By Inderbir Kaur Sandhu, Ph.D
Q: I have a son, 7 years old. He is now in
Primary one. His IQ test score on The Kaufman Brief Intelligence Test,
overall IQ 122, verbal IQ 104, and non-verbal IQ 133.
The problem now is he struggles with writing and reading, he is probably
dyslexic, the doctor said.
Lately, he won't go to school, he prefers stay at home playing with his
legos and clays. He likes watching YouTube on how to make something.
His psychologist said he is good at visual spatial-relations. My
question is what should we do to make him learn something match with his
learning style. How about the school? Is he not fit with the curriculum?
Thank you for giving the answer.
From the test results, it is hard to tell if there is a learning issue
here. Your son did score in the upper range of the The Kaufman Brief
Intelligence Test. Briefly, the Kaufman Brief Intelligence Test (Second
Edition) or K-BIT 2 is used to measure verbal and nonverbal cognitive
ability. It is used to obtain a quick estimate of intelligence, estimate
an individual's verbal versus nonverbal intelligence and/or to screen to
identify students who may benefit from enrichment or gifted programs.

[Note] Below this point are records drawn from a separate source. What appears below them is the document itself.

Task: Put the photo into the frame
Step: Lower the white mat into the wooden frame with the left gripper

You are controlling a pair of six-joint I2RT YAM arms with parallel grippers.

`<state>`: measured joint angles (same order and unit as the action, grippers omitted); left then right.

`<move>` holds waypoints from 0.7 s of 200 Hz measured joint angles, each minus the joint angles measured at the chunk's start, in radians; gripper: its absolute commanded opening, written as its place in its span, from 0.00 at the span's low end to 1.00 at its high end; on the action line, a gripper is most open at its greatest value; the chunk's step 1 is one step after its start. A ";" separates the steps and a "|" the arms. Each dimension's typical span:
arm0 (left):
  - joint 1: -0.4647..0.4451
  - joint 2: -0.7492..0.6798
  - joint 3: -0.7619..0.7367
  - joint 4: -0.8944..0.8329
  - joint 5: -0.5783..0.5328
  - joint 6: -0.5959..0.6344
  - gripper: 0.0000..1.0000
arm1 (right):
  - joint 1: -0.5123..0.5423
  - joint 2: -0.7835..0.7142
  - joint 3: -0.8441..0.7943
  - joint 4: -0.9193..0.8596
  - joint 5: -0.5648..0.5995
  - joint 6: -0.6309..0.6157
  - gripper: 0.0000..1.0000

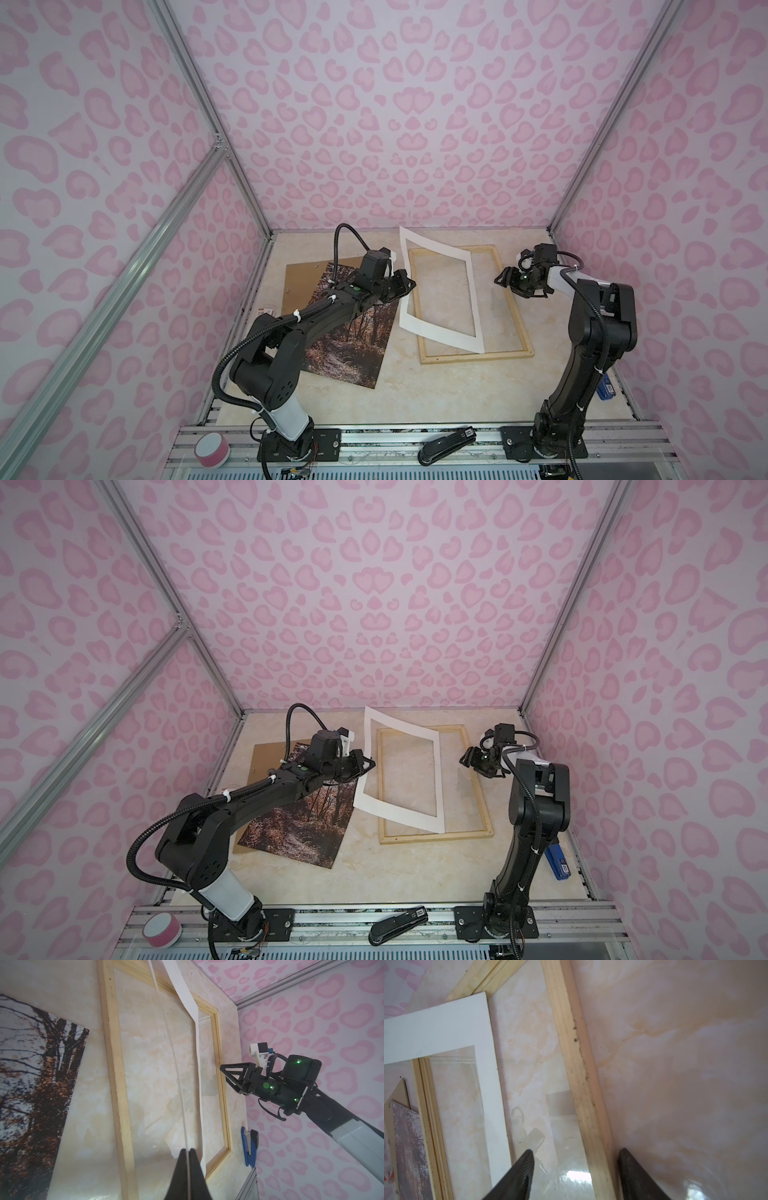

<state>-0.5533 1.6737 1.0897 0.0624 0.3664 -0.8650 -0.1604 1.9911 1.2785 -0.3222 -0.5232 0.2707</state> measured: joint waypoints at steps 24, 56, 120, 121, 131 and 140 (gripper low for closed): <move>-0.014 -0.043 -0.059 0.003 -0.046 -0.032 0.04 | 0.005 -0.027 -0.040 0.014 0.001 0.024 0.66; -0.034 -0.073 -0.110 0.021 -0.107 -0.072 0.04 | 0.026 -0.056 -0.078 0.022 0.009 0.039 0.65; -0.052 -0.027 -0.084 0.041 -0.101 -0.073 0.04 | 0.037 -0.082 -0.115 0.040 0.011 0.058 0.65; -0.052 -0.027 -0.083 0.041 -0.101 -0.072 0.04 | 0.037 -0.082 -0.115 0.040 0.011 0.058 0.65; -0.054 -0.017 -0.078 0.043 -0.095 -0.072 0.04 | 0.038 -0.082 -0.115 0.040 0.012 0.058 0.65; -0.057 -0.010 -0.073 0.044 -0.089 -0.071 0.03 | 0.038 -0.082 -0.115 0.040 0.012 0.058 0.65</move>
<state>-0.6106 1.6642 1.0164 0.1066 0.2771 -0.9363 -0.1223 1.9087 1.1633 -0.2821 -0.5114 0.3290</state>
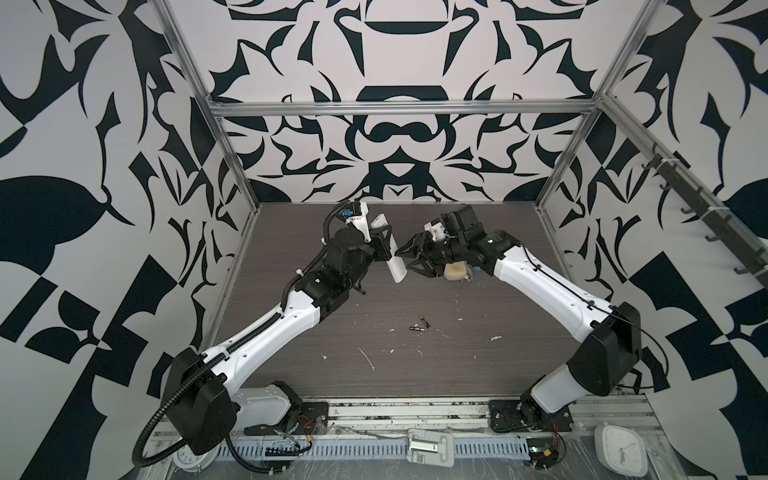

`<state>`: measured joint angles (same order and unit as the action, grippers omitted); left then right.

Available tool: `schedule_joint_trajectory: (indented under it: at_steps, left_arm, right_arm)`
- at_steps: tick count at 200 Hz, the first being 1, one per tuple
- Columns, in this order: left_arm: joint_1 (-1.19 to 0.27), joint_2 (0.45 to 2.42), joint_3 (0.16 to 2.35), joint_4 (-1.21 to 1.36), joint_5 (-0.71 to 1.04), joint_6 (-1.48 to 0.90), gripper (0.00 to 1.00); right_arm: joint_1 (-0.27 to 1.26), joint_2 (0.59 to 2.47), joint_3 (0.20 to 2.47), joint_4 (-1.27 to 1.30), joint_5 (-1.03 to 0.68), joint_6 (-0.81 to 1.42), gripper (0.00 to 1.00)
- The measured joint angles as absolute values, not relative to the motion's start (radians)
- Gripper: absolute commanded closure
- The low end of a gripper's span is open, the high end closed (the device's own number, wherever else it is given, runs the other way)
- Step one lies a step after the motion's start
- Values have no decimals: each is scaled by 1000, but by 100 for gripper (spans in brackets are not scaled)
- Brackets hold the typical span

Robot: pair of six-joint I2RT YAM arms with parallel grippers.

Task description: Load the batteries into the remote control

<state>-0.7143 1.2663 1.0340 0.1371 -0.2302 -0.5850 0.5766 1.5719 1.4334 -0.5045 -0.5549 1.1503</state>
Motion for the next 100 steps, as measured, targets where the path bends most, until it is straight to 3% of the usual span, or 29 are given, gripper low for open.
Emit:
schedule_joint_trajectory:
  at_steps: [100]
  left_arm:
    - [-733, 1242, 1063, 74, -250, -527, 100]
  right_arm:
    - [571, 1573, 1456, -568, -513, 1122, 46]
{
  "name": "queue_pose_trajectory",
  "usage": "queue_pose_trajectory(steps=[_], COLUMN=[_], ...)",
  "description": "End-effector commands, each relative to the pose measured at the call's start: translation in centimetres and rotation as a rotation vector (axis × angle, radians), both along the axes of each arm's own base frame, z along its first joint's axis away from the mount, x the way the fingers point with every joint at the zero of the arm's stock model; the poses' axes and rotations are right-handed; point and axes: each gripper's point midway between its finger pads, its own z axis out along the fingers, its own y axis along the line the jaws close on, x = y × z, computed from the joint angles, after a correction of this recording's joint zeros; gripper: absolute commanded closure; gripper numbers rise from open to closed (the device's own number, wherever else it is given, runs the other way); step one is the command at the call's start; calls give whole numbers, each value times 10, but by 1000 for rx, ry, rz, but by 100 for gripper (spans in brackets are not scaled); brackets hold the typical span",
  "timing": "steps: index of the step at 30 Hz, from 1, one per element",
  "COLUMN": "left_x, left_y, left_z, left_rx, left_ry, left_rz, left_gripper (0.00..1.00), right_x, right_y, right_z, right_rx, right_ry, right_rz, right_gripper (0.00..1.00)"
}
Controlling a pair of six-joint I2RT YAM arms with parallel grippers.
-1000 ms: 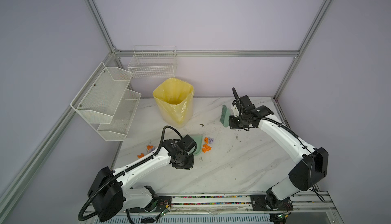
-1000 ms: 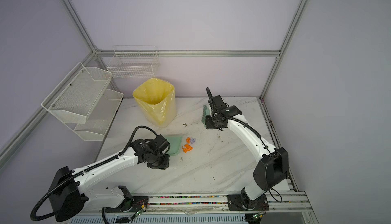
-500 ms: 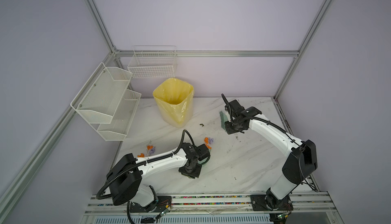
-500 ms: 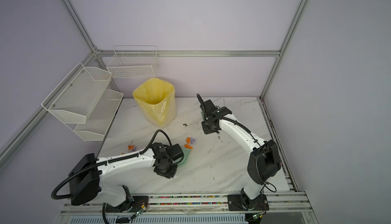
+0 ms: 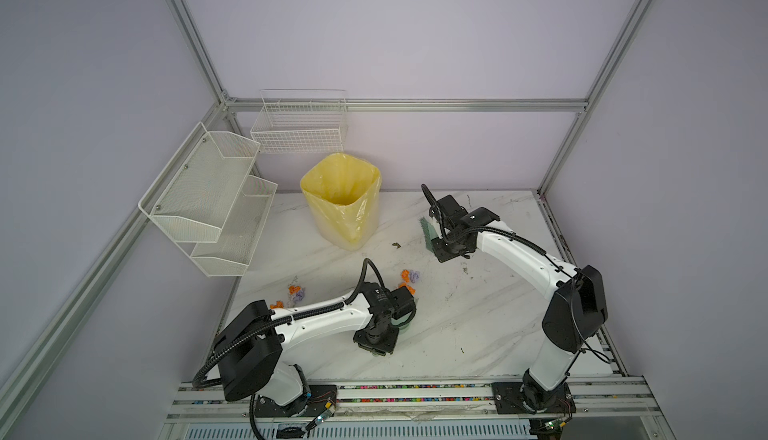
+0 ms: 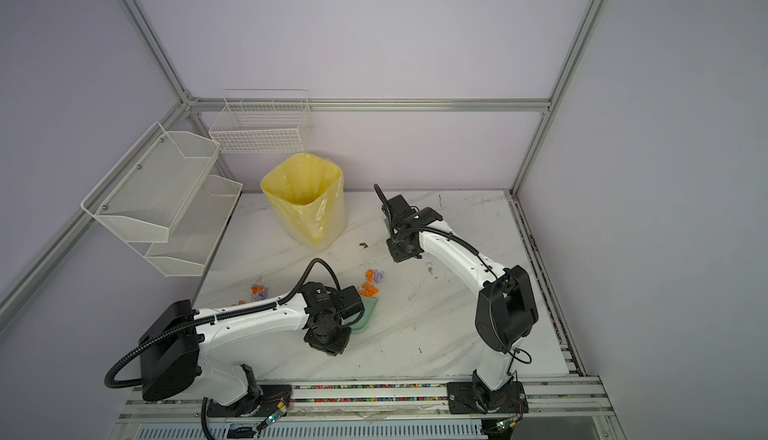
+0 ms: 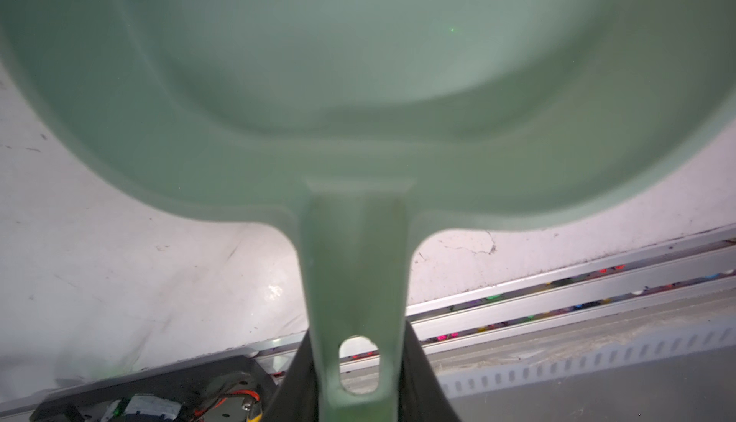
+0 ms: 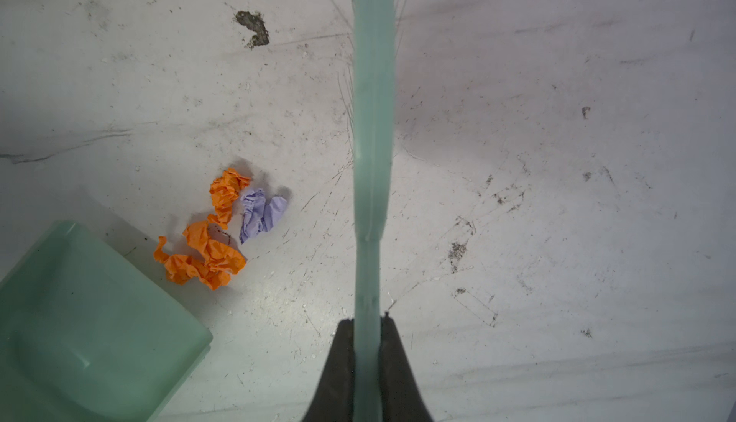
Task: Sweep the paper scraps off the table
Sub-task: 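Move the brush behind the orange and purple scraps with the right gripper, then sweep the orange and purple scraps into the dustpan with the right gripper's brush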
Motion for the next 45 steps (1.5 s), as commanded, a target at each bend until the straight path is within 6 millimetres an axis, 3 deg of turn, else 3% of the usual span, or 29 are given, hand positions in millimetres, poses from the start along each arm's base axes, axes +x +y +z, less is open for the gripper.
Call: queue_pose_trajectory(steps=[1,10,18,23,28,37,45], left_x=[4,8,15,21,34,51,60], left_y=[-19,-17,-23,-21,-7,0,3], left_z=[13,8,9,8,12,2,-7], left_rx=[-57,-21,-20,-8,18,47,67], left_ry=[-1,-11,-21,4,2,16,15], left_rz=[21,6,-10,-26,-32,-66,-81], left_gripper=[100,100,100,100,100,100,100], right_x=[8,-2,-22,-45,-73,-121,-158], right_y=[9,26,34,50,58,84,91], right_z=[3,-14,-34,-43,-57,-46,-27], right_rx=[-28,-82,-82,-36,-38,139,312], right_ry=[-36,7,93,145,204,289,355], right_rz=[30,96,154,205,258,374,445], right_gripper=[100,100,100,100,100,100,100])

Additionally, this test is also able to identify high-risk children
through large-scale screening who may require a more comprehensive
evaluation. So, briefly, it serves the purpose to provide a relatively
quick and seemingly accurate estimate of abilities; and to identify
students who may benefit from gifted or enrichment programs.
Based on a mean of 100 and standard deviation of 15, your son scored
above average (about 85-115 should be within the average range on a bell
curve) for the K-BIT-2. This indicates high abilities, especially for
verbal IQ. However, studies have suggested that caution against using
the K-BIT exclusively for placement and diagnostic purposes with young
children with reading disabilities if IQ scores are required.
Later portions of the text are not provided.